Directions for this task: Print exactly the lines that run from the opening line of the material through the line with "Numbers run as", and nothing else, leaving out pictures.

Source material:
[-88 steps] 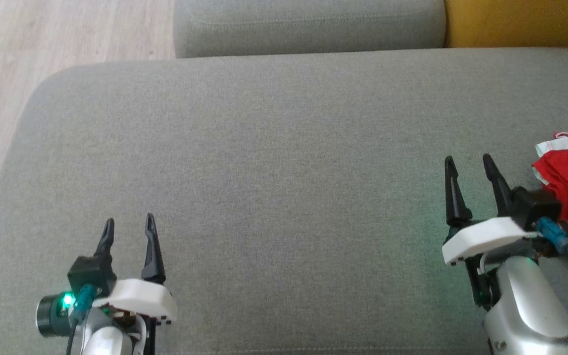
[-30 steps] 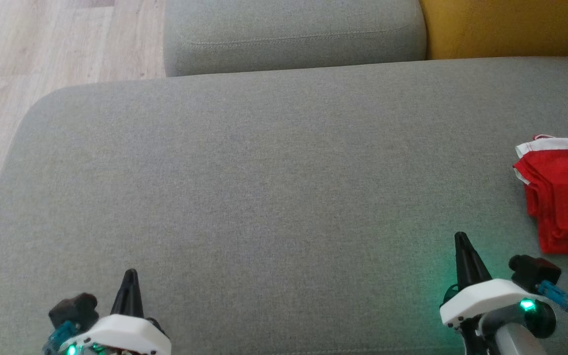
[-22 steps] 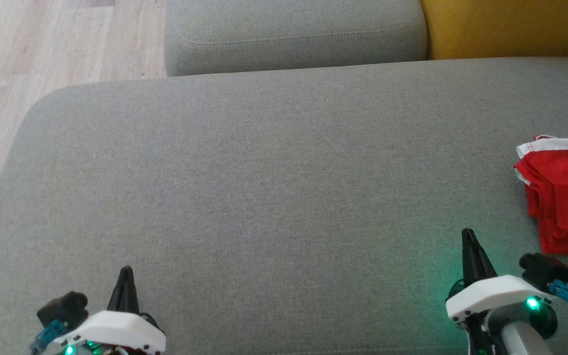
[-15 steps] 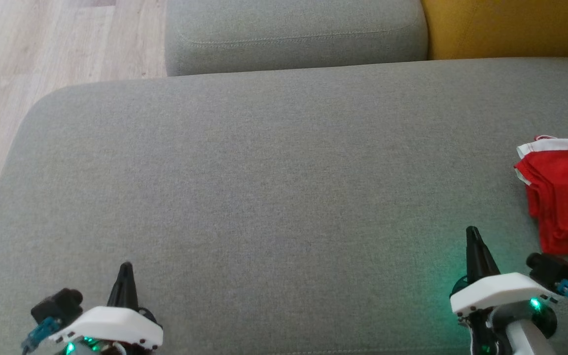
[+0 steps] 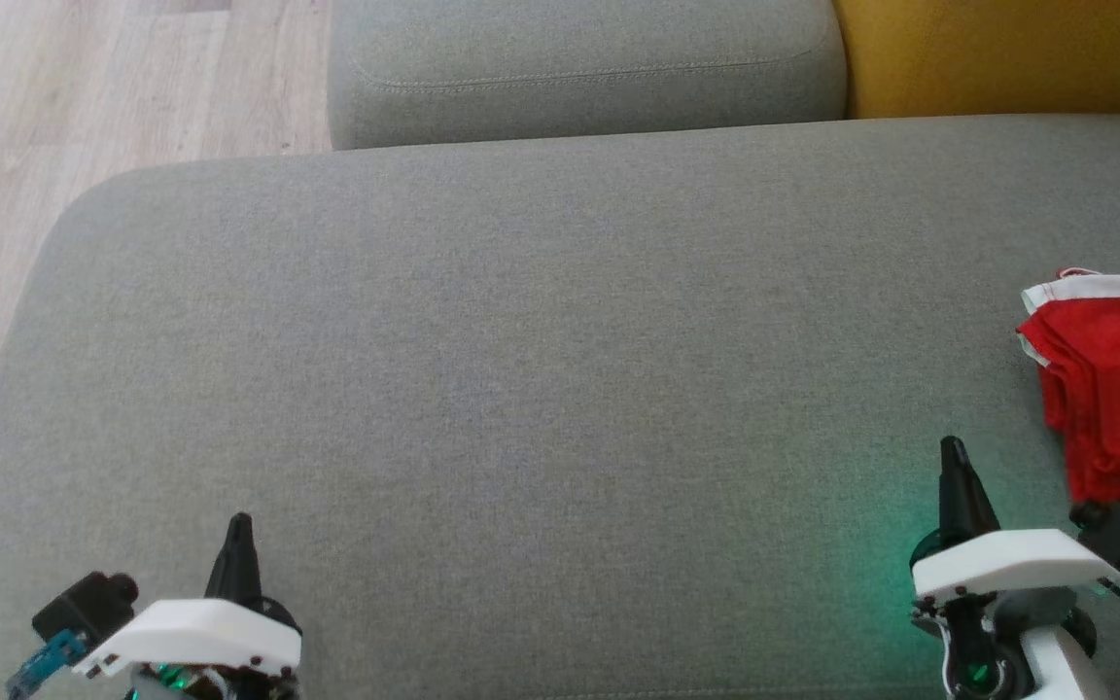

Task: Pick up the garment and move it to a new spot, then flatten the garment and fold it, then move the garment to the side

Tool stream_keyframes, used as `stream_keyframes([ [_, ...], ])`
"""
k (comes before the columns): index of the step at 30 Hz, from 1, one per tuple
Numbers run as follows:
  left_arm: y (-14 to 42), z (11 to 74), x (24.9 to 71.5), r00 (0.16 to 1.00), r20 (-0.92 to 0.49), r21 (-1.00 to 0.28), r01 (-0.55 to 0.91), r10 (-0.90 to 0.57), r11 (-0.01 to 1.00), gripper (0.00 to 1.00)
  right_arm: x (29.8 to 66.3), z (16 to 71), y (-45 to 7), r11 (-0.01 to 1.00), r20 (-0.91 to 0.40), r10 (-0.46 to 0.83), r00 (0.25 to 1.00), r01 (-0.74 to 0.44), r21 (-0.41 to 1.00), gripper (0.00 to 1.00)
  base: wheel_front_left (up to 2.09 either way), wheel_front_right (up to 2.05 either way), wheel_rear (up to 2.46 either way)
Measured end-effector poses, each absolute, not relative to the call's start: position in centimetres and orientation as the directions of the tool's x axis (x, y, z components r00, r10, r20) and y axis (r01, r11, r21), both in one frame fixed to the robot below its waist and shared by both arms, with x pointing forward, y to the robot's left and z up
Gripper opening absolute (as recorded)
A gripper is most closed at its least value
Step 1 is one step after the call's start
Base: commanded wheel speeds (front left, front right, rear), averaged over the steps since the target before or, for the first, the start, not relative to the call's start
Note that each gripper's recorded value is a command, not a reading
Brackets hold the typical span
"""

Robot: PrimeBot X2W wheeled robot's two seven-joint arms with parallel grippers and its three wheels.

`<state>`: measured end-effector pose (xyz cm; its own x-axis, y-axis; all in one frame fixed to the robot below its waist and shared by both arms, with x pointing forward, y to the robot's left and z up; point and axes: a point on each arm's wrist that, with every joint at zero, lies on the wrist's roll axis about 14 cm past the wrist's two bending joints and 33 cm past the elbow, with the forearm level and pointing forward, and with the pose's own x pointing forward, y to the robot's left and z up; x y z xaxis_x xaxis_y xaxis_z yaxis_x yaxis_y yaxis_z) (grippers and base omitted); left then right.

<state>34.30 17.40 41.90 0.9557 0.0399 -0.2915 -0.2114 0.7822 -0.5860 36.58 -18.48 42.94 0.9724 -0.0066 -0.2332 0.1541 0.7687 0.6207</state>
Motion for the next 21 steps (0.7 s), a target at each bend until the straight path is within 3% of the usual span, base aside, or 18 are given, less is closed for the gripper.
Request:
stream_keyframes([
  [21,17.6,42.8,35.1,0.961,-0.277,-0.764,-0.232,0.019,0.602,0.0,37.2,44.3,-19.2,0.59,-0.205,-0.027,0.978,0.181,0.787,0.0,0.0,0.0,0.0],
])
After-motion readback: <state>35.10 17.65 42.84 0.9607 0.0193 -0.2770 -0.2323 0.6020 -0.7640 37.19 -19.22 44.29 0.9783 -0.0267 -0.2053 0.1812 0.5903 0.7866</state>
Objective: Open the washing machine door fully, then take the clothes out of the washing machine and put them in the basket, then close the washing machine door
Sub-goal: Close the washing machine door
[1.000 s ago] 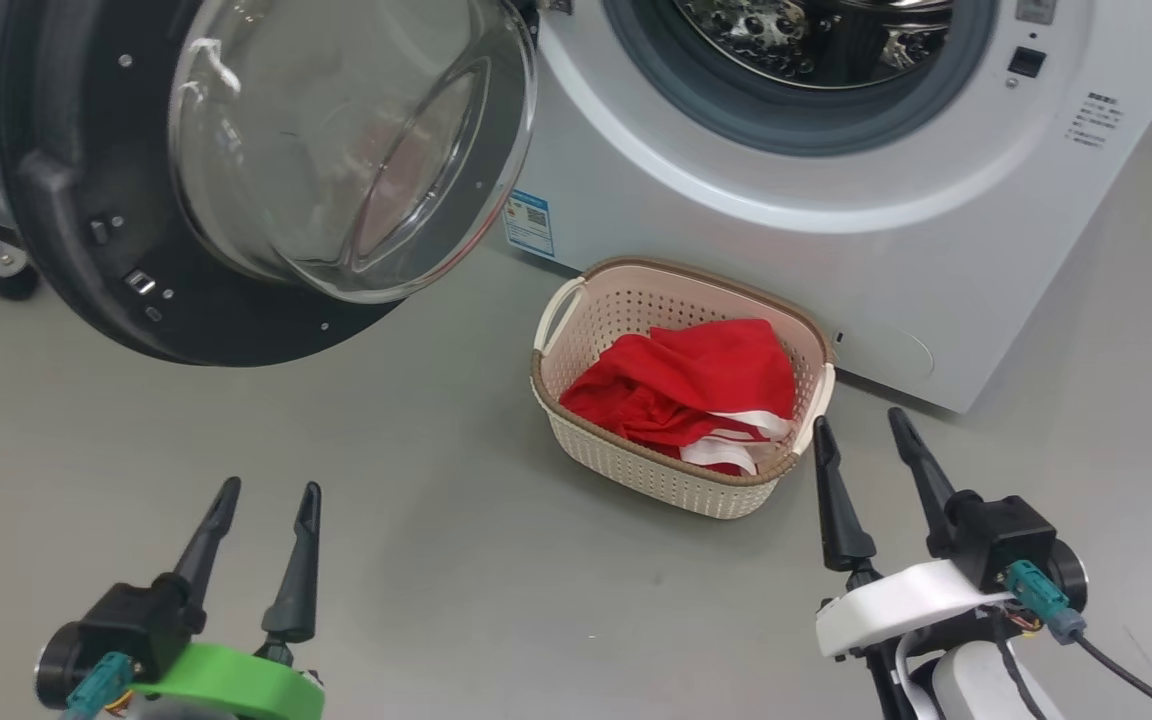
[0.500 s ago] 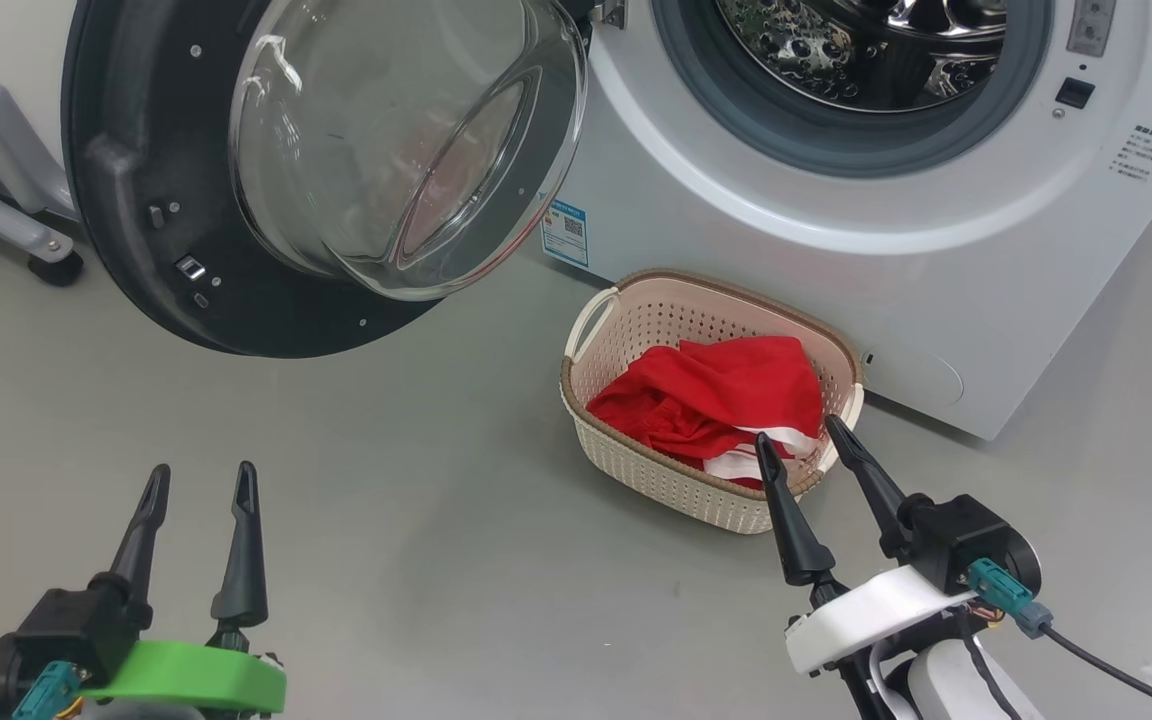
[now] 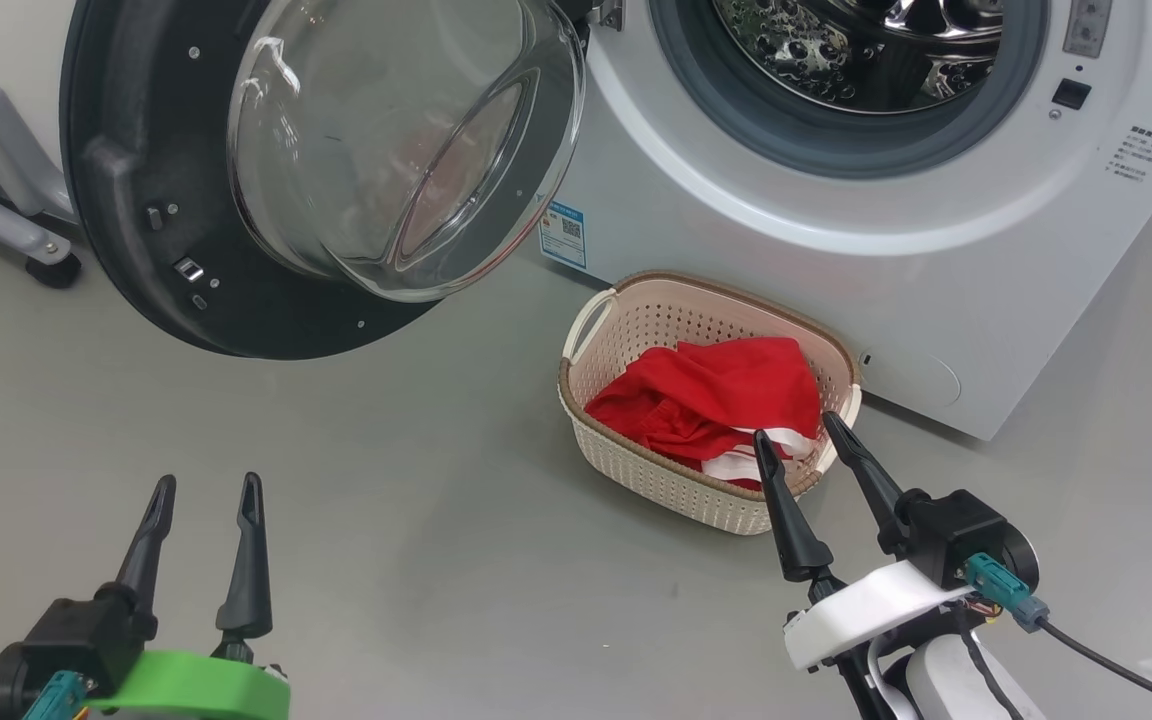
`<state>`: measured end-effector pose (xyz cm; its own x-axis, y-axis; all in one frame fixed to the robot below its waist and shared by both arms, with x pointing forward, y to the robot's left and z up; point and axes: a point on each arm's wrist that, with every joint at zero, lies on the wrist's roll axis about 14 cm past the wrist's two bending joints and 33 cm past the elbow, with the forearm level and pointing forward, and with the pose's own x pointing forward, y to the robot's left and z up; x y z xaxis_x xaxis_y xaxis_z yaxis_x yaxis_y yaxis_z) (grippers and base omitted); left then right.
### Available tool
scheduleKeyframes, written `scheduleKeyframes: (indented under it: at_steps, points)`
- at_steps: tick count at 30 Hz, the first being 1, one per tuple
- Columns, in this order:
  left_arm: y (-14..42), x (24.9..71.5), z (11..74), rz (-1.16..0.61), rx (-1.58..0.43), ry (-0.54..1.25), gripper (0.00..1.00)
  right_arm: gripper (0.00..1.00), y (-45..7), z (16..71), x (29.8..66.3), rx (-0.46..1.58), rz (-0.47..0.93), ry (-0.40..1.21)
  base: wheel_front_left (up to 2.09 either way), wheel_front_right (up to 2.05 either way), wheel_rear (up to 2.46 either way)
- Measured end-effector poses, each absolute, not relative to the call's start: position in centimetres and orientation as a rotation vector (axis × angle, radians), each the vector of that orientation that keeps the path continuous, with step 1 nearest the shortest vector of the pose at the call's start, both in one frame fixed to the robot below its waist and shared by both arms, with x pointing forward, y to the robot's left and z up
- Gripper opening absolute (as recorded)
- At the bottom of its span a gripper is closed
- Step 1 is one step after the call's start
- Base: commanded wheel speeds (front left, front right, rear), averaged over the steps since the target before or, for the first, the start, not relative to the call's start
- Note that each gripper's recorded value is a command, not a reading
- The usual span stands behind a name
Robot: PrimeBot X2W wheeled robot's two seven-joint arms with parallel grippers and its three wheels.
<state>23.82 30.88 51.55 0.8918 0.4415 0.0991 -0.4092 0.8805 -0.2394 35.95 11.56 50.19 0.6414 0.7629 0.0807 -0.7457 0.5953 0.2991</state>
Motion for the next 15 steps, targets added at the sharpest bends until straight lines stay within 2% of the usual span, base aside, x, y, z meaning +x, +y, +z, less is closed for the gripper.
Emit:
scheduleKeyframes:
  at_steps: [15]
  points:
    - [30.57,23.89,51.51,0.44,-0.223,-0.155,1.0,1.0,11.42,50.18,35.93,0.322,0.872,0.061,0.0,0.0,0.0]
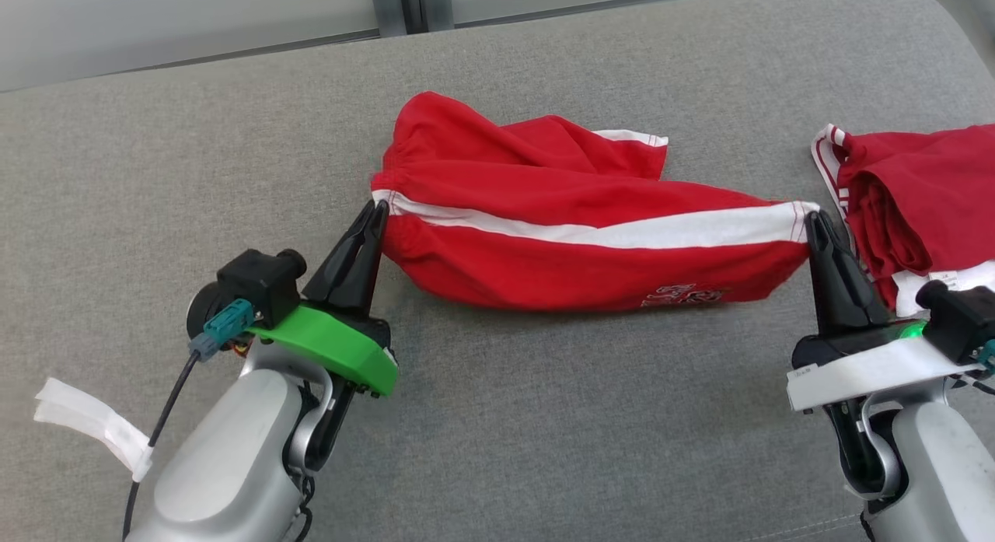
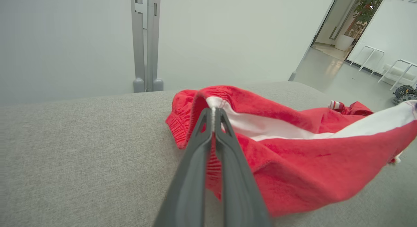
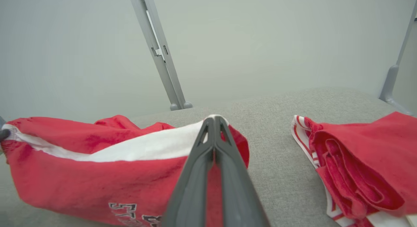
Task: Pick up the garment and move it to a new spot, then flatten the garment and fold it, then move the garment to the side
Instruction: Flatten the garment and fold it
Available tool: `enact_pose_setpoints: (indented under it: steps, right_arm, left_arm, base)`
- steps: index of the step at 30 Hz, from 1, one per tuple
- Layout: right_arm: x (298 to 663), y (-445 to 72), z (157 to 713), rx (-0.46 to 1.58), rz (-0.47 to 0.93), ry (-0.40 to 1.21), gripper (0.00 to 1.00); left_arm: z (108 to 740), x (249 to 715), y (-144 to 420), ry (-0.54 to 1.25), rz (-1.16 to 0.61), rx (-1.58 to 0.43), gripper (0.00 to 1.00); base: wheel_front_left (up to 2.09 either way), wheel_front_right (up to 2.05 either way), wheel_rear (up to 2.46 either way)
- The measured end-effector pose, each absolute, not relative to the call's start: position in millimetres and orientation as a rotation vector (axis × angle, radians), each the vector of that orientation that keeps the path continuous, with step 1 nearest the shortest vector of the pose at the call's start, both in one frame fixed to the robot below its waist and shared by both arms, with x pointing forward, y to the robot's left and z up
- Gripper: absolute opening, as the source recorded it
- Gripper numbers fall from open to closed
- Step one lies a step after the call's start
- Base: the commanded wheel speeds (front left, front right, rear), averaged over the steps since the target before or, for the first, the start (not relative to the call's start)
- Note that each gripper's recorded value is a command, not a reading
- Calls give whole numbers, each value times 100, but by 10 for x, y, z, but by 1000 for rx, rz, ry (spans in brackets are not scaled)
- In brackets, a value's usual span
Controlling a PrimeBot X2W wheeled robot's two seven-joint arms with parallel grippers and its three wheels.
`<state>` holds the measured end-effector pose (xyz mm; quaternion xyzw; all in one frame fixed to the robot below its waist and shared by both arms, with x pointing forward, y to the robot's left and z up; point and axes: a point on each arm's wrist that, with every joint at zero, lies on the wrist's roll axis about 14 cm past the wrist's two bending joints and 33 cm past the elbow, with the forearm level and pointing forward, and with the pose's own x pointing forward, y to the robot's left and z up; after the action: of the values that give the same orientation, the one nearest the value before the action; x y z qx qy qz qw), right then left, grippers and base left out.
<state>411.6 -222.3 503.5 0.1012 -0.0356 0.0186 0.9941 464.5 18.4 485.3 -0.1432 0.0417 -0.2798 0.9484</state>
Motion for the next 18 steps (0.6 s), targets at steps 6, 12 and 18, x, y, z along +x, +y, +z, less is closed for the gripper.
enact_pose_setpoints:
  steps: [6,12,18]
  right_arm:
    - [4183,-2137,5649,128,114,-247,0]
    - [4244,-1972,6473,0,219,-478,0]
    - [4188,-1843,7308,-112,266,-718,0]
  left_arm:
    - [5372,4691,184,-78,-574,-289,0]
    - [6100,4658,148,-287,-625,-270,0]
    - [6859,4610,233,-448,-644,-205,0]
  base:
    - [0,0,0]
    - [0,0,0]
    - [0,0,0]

Reply:
[-88 steps] 
[-30 steps] 
[-22 steps] 
[-15 steps] 
[+0 steps] 

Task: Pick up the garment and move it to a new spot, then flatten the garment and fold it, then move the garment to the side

Tool stream_keyframes, used as `stream_keyframes([ [_, ...], ])`
"""
k (comes before the columns): index of the step at 30 Hz, from 1, one per tuple
Numbers run as follows:

What precedes this is the full answer.